Please refer to the AjaXplorer 4.0 release if you are installing for the first time or want to upgrade from 3.2.4.

  • License : Affero GPL
  • Copyright : Charles du Jeu 2011
  • Version number : 4.0.2
  • Download : ajaxplorer-core-4.0.2.zip
  • Install instructions : see the 4-steps installation guide, or use automatic upgrade in the application.
  • Demo : https://pyd.io/demo


You’ll find below a description of all changes made since version 4.0.1.

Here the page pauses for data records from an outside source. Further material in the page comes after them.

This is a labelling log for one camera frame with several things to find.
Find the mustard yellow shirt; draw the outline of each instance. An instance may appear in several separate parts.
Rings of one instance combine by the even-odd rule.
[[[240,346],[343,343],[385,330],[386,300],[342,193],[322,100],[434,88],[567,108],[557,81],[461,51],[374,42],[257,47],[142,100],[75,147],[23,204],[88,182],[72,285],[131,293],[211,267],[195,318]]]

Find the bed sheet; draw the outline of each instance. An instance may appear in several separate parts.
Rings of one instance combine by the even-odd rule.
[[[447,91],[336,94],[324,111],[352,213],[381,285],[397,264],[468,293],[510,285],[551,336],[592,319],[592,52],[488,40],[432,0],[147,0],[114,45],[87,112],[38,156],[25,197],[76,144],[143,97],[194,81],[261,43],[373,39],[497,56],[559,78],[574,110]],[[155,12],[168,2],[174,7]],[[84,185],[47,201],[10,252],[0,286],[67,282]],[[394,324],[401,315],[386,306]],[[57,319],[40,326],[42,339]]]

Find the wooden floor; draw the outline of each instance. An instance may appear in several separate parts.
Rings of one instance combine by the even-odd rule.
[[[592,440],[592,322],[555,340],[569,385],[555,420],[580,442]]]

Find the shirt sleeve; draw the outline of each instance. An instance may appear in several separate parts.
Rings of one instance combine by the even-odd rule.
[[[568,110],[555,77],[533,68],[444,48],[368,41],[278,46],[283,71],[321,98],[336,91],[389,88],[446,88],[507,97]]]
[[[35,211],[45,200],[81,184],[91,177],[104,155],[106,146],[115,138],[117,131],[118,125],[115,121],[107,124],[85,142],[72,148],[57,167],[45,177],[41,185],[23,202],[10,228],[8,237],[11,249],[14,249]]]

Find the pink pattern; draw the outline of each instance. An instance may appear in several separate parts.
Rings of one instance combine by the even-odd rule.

  • Fix a potential XSS via the doc feature


  • Ability to apply callbacks in a “deferred” way, i.e. after the output is sent to the client. Drastically increasing user experience.
  • New hook “node.before_change”, to be used by locking plugins

[Access drivers]

  • Moved global parameters “hide folder, show hidden files, etc” to the filesystem_commons mixin.
  • Test HIDE_XXX is not empty, otherwise there are false-negatives
  • Try to chmod 755 publiclets to make sure they are executable.
  • Typo error in the fixPermissions() routine
  • Access.fs : Deploy various strategies to go around open_basedir php inconsistencies.
  • Access.fs : Use copy() when driver is not remote, it’s much more efficient
  • Access.fs : X-Sendfile needs UTF8
  • Action.powerfs : Do not sleep() at the end of the archive creation, otherwise the zip_operation file is created again
  • Access.fs : “Purge” action was commited commented


  • Place the window.opener tentative inside a try/catch to avoid permission error
  • Adapt tree scrolling when focusing on a given node, + compile
  • Fix dragndrop & scrolling problems.
  • NL2BR for line feeds in the notification body
  • Editor.browser : url broken if there are paremeters in the current url
  • Editor.browser : Filehandle left open, was breaking download on CentOS


  • Meta.simple_lock : Simple “locking” implementation : manually lock/unlock files to other users.
  • Action.skeleton: custom_target_url typo error
  • Auth.ftp : Translate FTP dynamic login screen / Translate yes/no options
  • Uploader.flex : FlexUploadProcessor, double utf8 decoding was breaking special chars!
  • Uploader.html : Make sure no to close the uploader if some file is still loading
  • Uploader.html : Fix the allowed extension mechanism
  • Access.ajxp_conf : fix MIXIN_MESSAGE appearance in Wallet data
  • german translation for action.share
  • Fix uploaders ALLOWED_EXTENSIONS usage (comma separated list), and text for other uploaders to enable flex if it’s the only one.

[Core & Language]

  • Add a new test for detecting the CLI php
  • Catch exception in webdav backend and encapsulate in a webdav error.
  • Fix compat version of json_decode, and make sure to expect the “assoc” version of the function, as the compat version only support this (not the stdClass). Was breaking upgrade for php5.1.X
  • Weirdness in serializations with the inferOptionsFromParent property, seem to be fixed by setting it private with getter/setter. Was breaking share metadata in templates children…
  • For php 5.1, the protected nature of the properties fail, do not call them directly, use the getter() instead.